Theme: Understanding the Beatitudes
This week’s lessons on the Beatitudes teach us that true happiness comes by living in a way that is contrary to the world and even to our natural way of thinking.
Scripture: Matthew 5
No portion of our Lord’s teaching is better known and probably no portion of the Word of God is more difficult to read than the Beatitudes given in Matthew 5. This is because it is impossible to read these verses without realizing acutely that while they may describe the Lord Jesus Christ, they most certainly do not describe us. Our Lord said, “Blessed are the poor in spirit,” but we are not poor in spirit. He said, “Blessed are those who mourn,” but we do not mourn—at least for the right things. He said, “Blessed are those who hunger and thirst for righteousness,” but we hunger and thirst for sin. Hardly any portion of the Word of God runs more counter to our natural way of thinking.
Unfortunately, even good Bible students have sometimes misunderstood the Beatitudes (and, indeed, the entire Sermon on the Mount). The principal reason has been failure to recognize that Jesus is not so much concerned with a new system of morality as He is with the need for a new life. Only when we receive His life can we begin to live as He instructs us to live.
At the beginning of this century the social gospel movement was teaching that all that is really needed for peace on earth is a better understanding of this sermon. If people would only proclaim the principles of the Sermon on the Mount, so the argument went, the world would begin to see the wisdom of this way of life and eventually the kingdom of God would come. Well, the kingdom of God did not come, and the reason it did not come is that this movement was wrong. 
It is not enough merely to understand the Sermon on the Mount. First you have to have Christ’s life. Indeed, if we do not understand this, we really do not understand the sermon. It will do no more good to preach the Sermon on the Mount to unsaved individuals than it would be to preach it to a corpse. Paul calls the unsaved person “dead” in trespasses and sins (Eph. 2:5). If we are dead in trespasses and sins, we are unable to respond to righteousness. We need to be born again. 
When we talk about the distortions of the social gospel movement, we should not be blind to the distortions that many evangelicals have made. By and large, evangelicals have dismissed the sermon by one subterfuge or another. Some have dismissed it as legalism. They say, “We are not under law; we are under grace. We must turn from the law to Jesus Christ for salvation. We cannot really be expected to live by the Sermon on the Mount.” 
Others have claimed that the morality of the Sermon on the Mount is impossible to live by in this world. So it must be for the kingdom age: “If you hunger and thirst after righteousness in this world, you won’t get anywhere.

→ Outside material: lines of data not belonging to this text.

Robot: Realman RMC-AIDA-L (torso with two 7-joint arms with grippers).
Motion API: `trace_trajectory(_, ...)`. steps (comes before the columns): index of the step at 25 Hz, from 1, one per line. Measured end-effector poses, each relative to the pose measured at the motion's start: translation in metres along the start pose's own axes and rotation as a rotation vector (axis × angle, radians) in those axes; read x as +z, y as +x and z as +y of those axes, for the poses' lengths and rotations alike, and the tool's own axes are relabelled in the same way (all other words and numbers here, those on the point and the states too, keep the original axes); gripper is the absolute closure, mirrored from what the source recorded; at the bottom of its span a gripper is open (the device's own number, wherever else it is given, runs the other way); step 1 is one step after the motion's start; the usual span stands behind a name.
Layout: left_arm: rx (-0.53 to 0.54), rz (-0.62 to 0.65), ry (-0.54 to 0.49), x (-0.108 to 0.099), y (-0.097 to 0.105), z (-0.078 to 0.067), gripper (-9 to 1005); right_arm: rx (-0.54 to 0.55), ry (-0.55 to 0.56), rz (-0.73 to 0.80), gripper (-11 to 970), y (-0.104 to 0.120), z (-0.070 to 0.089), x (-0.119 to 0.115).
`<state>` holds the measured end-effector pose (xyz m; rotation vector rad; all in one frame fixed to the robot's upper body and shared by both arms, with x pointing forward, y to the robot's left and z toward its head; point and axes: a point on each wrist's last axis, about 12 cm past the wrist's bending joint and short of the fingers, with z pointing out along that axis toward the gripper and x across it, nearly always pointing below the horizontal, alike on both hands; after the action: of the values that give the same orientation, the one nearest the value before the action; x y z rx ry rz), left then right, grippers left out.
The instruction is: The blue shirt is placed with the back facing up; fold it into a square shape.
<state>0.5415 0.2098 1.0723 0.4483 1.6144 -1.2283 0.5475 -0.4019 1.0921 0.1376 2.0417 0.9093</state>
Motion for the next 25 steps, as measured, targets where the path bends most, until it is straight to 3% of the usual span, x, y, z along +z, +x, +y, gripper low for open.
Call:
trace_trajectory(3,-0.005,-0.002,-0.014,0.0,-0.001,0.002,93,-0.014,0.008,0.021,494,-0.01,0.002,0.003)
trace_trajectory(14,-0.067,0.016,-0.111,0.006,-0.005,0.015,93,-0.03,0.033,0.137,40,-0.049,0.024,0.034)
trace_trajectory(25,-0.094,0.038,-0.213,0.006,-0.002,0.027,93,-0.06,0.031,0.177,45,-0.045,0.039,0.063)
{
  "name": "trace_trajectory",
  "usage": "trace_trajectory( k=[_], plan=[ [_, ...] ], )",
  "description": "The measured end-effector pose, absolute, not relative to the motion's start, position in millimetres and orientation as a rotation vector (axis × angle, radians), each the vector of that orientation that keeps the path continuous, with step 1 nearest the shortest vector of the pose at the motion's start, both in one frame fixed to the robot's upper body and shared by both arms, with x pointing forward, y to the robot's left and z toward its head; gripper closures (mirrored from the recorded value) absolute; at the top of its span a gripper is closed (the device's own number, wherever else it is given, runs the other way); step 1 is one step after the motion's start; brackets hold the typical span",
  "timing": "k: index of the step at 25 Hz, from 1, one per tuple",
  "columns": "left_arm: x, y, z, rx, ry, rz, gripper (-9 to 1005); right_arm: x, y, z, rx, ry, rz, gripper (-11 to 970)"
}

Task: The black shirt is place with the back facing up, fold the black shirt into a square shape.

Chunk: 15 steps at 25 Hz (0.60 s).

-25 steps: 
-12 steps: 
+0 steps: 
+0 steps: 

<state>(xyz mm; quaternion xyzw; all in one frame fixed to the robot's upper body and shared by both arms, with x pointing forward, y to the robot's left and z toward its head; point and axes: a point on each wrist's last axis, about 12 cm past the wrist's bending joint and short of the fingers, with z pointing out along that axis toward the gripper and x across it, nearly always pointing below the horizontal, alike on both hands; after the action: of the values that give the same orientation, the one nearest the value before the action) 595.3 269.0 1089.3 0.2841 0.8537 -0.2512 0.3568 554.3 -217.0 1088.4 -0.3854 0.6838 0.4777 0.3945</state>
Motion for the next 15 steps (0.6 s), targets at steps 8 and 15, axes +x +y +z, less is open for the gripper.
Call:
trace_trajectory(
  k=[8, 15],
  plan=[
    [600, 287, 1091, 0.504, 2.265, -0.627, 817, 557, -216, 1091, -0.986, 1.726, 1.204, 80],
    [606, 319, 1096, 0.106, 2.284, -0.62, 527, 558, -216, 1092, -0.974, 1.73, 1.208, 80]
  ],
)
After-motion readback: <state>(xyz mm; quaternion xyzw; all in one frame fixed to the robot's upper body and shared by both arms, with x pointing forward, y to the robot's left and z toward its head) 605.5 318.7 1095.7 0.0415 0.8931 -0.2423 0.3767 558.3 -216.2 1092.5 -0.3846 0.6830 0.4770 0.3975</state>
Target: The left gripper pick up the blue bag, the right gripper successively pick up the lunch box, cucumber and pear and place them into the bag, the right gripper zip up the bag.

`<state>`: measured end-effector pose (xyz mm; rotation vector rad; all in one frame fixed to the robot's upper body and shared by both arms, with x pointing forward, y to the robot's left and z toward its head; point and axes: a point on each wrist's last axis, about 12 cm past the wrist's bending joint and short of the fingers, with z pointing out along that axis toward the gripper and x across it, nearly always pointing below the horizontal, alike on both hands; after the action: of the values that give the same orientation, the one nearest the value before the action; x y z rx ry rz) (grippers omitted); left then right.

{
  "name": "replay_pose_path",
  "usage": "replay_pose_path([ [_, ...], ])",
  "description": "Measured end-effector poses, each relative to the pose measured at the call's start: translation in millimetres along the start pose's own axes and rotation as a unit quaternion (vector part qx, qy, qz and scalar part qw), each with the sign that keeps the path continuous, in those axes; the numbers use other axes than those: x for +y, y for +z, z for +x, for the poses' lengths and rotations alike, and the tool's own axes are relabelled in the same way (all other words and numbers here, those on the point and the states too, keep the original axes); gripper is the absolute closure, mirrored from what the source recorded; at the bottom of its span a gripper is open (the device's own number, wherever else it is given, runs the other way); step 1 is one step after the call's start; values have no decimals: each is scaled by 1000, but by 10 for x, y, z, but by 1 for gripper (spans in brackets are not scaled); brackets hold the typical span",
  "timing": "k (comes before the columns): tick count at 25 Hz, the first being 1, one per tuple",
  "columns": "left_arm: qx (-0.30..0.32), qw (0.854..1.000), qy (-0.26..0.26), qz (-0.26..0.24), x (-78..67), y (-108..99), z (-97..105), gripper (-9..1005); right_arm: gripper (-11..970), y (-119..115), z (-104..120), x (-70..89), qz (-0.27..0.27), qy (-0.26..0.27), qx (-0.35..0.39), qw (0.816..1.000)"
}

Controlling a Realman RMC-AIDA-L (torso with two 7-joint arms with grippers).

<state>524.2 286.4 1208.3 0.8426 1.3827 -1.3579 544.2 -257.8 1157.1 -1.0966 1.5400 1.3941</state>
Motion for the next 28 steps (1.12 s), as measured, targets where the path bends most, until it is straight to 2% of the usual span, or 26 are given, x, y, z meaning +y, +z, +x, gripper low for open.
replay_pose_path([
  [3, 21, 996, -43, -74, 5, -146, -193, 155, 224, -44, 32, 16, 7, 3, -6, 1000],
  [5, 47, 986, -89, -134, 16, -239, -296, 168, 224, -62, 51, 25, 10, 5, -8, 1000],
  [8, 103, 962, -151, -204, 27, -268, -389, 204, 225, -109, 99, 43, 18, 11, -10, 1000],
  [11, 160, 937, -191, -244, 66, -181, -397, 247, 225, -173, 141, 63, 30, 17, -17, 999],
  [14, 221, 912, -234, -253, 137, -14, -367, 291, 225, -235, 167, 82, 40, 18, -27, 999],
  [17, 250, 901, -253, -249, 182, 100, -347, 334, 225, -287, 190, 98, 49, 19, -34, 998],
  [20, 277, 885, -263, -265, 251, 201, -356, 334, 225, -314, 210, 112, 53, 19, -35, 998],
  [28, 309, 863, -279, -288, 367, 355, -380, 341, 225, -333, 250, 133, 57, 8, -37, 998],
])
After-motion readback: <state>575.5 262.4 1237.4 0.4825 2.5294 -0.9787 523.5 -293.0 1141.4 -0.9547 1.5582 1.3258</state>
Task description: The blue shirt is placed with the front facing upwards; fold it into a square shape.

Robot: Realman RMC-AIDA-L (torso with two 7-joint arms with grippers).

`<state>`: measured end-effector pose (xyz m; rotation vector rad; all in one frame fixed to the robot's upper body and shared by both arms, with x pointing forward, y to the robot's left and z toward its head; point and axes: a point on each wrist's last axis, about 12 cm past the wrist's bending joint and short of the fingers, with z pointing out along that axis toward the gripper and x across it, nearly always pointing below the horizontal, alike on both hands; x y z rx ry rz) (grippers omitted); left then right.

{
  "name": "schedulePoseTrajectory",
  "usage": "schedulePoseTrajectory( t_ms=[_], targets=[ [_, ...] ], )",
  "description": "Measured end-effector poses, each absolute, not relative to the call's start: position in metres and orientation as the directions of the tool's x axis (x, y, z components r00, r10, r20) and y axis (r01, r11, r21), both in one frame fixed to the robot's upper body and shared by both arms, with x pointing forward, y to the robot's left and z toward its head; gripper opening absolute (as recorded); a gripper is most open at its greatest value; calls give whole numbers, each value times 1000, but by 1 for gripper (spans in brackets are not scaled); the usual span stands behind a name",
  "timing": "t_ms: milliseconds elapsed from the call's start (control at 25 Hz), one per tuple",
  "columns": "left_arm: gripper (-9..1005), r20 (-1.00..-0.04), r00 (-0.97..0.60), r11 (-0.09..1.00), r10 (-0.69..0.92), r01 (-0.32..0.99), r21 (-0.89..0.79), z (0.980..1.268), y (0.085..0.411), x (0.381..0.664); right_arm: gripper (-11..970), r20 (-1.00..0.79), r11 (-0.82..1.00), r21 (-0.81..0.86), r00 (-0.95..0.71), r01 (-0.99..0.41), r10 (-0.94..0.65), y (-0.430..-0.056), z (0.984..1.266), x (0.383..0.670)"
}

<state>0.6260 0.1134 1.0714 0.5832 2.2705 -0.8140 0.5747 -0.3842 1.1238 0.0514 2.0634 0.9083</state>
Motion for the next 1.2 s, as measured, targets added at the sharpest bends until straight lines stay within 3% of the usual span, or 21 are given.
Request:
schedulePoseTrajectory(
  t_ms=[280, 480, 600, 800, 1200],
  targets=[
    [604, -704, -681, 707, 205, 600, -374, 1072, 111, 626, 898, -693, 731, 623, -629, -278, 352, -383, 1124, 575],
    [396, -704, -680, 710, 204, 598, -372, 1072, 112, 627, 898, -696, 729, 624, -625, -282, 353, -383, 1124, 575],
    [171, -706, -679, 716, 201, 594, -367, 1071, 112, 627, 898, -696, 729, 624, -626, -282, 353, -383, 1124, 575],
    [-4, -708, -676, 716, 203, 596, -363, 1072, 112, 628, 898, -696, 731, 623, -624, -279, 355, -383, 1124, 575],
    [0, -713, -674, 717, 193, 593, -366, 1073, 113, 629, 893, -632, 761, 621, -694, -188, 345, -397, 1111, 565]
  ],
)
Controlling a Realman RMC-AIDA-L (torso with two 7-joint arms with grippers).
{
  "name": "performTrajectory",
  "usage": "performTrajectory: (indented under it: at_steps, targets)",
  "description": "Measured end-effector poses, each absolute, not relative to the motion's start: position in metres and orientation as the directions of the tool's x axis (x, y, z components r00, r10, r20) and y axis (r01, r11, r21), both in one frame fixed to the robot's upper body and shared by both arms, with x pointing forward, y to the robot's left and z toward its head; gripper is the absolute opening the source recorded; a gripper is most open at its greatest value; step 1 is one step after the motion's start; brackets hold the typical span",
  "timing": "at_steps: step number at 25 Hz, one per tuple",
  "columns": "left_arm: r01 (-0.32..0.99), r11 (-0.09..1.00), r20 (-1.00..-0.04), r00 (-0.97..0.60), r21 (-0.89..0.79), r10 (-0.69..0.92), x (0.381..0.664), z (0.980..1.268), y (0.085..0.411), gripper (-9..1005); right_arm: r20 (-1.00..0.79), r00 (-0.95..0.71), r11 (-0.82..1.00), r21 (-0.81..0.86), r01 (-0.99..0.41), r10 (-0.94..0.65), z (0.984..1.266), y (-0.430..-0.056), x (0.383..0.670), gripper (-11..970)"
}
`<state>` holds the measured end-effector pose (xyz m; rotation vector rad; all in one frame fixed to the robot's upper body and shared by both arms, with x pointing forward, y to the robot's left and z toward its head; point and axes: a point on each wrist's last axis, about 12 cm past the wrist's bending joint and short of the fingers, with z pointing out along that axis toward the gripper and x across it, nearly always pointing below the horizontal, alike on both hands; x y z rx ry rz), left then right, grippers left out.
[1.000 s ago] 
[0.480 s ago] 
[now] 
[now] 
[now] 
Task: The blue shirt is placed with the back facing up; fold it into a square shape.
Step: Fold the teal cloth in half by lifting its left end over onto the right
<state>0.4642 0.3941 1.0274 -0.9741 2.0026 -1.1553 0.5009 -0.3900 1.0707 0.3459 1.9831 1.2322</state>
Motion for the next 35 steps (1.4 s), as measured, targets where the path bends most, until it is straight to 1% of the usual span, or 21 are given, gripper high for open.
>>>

You must compromise to get by.” The only difficulty with this viewpoint is that the Lord Jesus Christ was speaking of a sinful age precisely like our own. He said, “In this age, this sinful age, you have to live as I would have you live.” So while many have tried to dismiss them and relegate them to another age, we need actually to humble ourselves before Christ’s teachings and accept them. When we approach the Sermon on the Mount in this way, we will find it to be precisely what the Lord Jesus Christ said it is: a formula for blessedness or happiness.
The word “blessed” is very interesting. One of the words from which our English word “blessed” is derived is the word blod, meaning blood. Something was called blod-ed, or blessed, if it were set apart by a blood sacrifice. Another part of the meaning comes from the Latin word benedicere. It means to speak well of someone. When we praise God, we speak well of God. We bless His name. A third idea also contributed to the meaning of the word “blessed.” It was bliss. Bliss means happy or joyous, and since it sounds a lot like blessed, blessed came to take on its meaning as well. When our Lord said, “Blessed are the poor in spirit,” it is this latter meaning that is involved. Blissful is the one who learns to live in this way.
Study Questions:

Why are the Beatitudes a difficult portion to read?
From the study, what is the main reason why the Beatitudes have been misunderstood? 

Application: Set a goal this week to memorize the Beatitudes as found in Matthew 5:3-12.